# Public Financial Support of Sports Teams



## James Long (Apr 17, 2003)

The DISH vs Fox Sports issue spawned the public policy discussion that follows this post.
The channel dispute can be discussed in the original thread.

DISH Promise | MyDISH | DISH Customer Support

We are currently experiencing a dispute with FOX Regional Sports Networks, currently owned by The Walt Disney Company, and your programming is impacted by these negotiations. We understand missing your favorite team play is very frustrating.

The fact is, only FOX Regional Sports Networks can choose to remove their content from DISH customers. FOX Regional Sports Networks are asking for an unreasonable price increase, by asking subscribers to pay for sports channels that they may not even receive.

The fact is, sports are the most expensive programming out there, and players' salaries have increased in recent years. That money has to come from somewhere, making sports the most expensive part of customer's bills. As networks, like FOX Regional Sports Networks, make risky investments on expensive sports rights, they are looking to make back that money with increasing prices, reflecting right on your bill.

DISH made every attempt to extend the contract so our customers would not be impacted but FOX Regional Sports Networks refused this offer. We appreciate your patience while we continue to work with FOX Regional Sports Networks to bring back your channels.

*When will my access to my FOX Regional Sports Network return?*
These channels will return as soon as our deal is accepted or extended by FOX Regional Sports Networks. Our ask is to continue to negotiate with FOX Regional Sports Network in private while you still have access to your channel. We continue to ask FOX Regional Sports Networks for the ability to do so, and to restore their channel.


----------



## SamC (Jan 20, 2003)

This is why, in every sports strike, when the owners lose, and, excepting the NHL they always lose, we lose. Destroying the player unions must happen.


----------



## inkahauts (Nov 13, 2006)

SamC said:


> This is why, in every sports strike, when the owners lose, and, excepting the NHL they always lose, we lose. Destroying the player unions must happen.
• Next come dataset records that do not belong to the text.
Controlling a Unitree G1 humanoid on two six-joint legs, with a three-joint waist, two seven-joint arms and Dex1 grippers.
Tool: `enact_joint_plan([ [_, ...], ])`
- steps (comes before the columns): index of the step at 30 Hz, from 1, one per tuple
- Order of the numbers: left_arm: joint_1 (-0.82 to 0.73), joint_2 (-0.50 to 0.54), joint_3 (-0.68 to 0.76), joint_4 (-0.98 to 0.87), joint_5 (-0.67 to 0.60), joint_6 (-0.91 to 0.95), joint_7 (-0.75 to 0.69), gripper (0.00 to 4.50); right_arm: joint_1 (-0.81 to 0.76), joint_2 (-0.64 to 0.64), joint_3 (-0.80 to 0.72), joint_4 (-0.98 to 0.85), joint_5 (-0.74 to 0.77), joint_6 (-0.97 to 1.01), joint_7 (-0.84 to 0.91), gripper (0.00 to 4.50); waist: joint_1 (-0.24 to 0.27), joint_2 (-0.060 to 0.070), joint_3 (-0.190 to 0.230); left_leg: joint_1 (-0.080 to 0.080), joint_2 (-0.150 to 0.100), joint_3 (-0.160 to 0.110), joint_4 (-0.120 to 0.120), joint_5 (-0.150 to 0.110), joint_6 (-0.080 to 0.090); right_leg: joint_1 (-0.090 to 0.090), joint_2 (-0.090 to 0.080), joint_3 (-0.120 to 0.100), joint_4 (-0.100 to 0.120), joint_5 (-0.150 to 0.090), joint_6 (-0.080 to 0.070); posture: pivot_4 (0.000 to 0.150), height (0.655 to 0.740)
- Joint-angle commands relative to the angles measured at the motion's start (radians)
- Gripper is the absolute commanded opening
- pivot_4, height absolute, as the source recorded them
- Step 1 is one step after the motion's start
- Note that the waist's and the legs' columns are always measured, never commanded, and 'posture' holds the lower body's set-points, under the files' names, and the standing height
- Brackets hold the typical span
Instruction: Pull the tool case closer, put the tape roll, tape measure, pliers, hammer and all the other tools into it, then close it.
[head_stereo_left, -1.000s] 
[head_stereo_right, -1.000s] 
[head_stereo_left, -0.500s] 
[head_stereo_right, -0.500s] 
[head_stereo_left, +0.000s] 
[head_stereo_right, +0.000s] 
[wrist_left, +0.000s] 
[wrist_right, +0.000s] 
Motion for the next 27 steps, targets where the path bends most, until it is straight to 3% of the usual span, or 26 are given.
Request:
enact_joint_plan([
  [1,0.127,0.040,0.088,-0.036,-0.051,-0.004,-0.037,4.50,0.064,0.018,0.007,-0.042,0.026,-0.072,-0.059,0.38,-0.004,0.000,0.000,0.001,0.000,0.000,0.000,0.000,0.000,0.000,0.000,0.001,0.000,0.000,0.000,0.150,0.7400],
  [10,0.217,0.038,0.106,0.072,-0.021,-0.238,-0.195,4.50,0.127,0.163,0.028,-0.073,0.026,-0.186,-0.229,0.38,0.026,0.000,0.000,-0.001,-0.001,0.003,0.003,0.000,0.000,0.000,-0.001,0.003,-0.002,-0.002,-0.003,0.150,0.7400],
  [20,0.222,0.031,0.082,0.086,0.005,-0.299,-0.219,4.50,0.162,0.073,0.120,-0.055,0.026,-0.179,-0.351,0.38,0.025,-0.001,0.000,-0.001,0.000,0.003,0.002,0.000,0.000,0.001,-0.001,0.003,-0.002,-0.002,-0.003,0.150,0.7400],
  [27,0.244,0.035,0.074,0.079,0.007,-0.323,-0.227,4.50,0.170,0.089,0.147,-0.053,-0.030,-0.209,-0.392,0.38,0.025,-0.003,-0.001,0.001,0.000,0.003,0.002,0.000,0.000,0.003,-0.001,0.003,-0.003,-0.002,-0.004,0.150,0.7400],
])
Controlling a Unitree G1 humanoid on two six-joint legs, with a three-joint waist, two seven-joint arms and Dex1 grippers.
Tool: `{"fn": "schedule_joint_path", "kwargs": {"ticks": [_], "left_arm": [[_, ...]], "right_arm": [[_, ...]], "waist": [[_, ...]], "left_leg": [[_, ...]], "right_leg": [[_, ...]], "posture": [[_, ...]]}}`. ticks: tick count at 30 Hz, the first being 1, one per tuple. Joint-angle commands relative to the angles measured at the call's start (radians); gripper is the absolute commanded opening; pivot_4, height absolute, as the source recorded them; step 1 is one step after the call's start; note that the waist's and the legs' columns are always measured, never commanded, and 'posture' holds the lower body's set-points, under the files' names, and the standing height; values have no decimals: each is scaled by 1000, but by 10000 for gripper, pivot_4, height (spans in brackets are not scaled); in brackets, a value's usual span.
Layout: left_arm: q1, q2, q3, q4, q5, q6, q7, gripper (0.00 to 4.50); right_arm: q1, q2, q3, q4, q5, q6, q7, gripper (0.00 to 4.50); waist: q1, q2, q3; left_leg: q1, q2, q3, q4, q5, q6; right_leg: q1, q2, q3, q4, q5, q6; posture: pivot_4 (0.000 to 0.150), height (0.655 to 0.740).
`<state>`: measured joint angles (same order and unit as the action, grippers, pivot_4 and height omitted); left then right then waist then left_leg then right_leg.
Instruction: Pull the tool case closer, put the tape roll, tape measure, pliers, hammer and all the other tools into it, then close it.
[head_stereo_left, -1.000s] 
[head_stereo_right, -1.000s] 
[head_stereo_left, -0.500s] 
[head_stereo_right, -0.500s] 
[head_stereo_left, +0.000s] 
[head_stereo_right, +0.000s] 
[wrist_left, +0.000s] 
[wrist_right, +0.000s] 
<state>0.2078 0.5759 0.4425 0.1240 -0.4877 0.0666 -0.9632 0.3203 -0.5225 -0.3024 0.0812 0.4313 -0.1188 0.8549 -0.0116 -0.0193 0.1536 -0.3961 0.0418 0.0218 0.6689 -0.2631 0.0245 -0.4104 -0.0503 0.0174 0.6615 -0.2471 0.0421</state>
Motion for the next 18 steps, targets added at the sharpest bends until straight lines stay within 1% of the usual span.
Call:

The unions have nothing to do with it. It's the owners pushing for and having channels negotiate against each other for the rights. If it wasn't for the unions the price would be the same but owners would make a lot more and players less. It wouldn't change the size of the paychecks for the players in this particular case. The strikes are generally about the players wanting a big slice of the pie the owners are getting because of the people watching the players. No one pays to see a game because of its owner.


----------



## SamC (Jan 20, 2003)

inkahauts said:


> The unions have nothing to do with it.


Actually they have everything to do with it. When athletes were paid a upper middle class wage, sports were far more affordable. It was reported a couple years ago that the QB for the Dallas Cowboys in the early 1970s made about what a mid-career federal government lawyer made. A solid upper-middle class living. The highest paid baseball player in 1975, the last year of the wonderful Reserve Clause, made $240,000. Which is just over a million dollars today. Mike Trout makes THIRTY FOUR TIMES THAT.

And sports were much more affordable. Tickets were more affordable. RSNs did not exist, and games were on free OTA TV. Concessions were more affordable. Parking was more affordable. Everything. The idea that these owners were charging the same and keeping it for themselves is just not accurate. Rather they were small businessmen, charging a fair price, paying a fair wage, and earning a fair profit.

Which is why, while I am a sports fan, the death of the "everybody pays for ESPN, its immitators, and their RSNs" model of cable/dish replaced by "only fans pay" model of OTT, will mean that players will make far less. Hopefullly, like the NHL owners, the other big 4 owners will use this openning to totally crush these unions, which is the key to sports affordiablity.


----------



## inkahauts (Nov 13, 2006)

You don’t seem to get how the money flows. The players want more pie after the owners and leagues went out and created more revenue streams and git higher licensing fees. They didn’t get more money before that. 

I’m not generally a fan of unions, they have good and bad but I’ve seen to much on the wrong side for me to think they are good overall. But this just isn’t a union problem. You are dreaming if you think a non union setup would change how much these owners are demanding for the rights to carry these games. 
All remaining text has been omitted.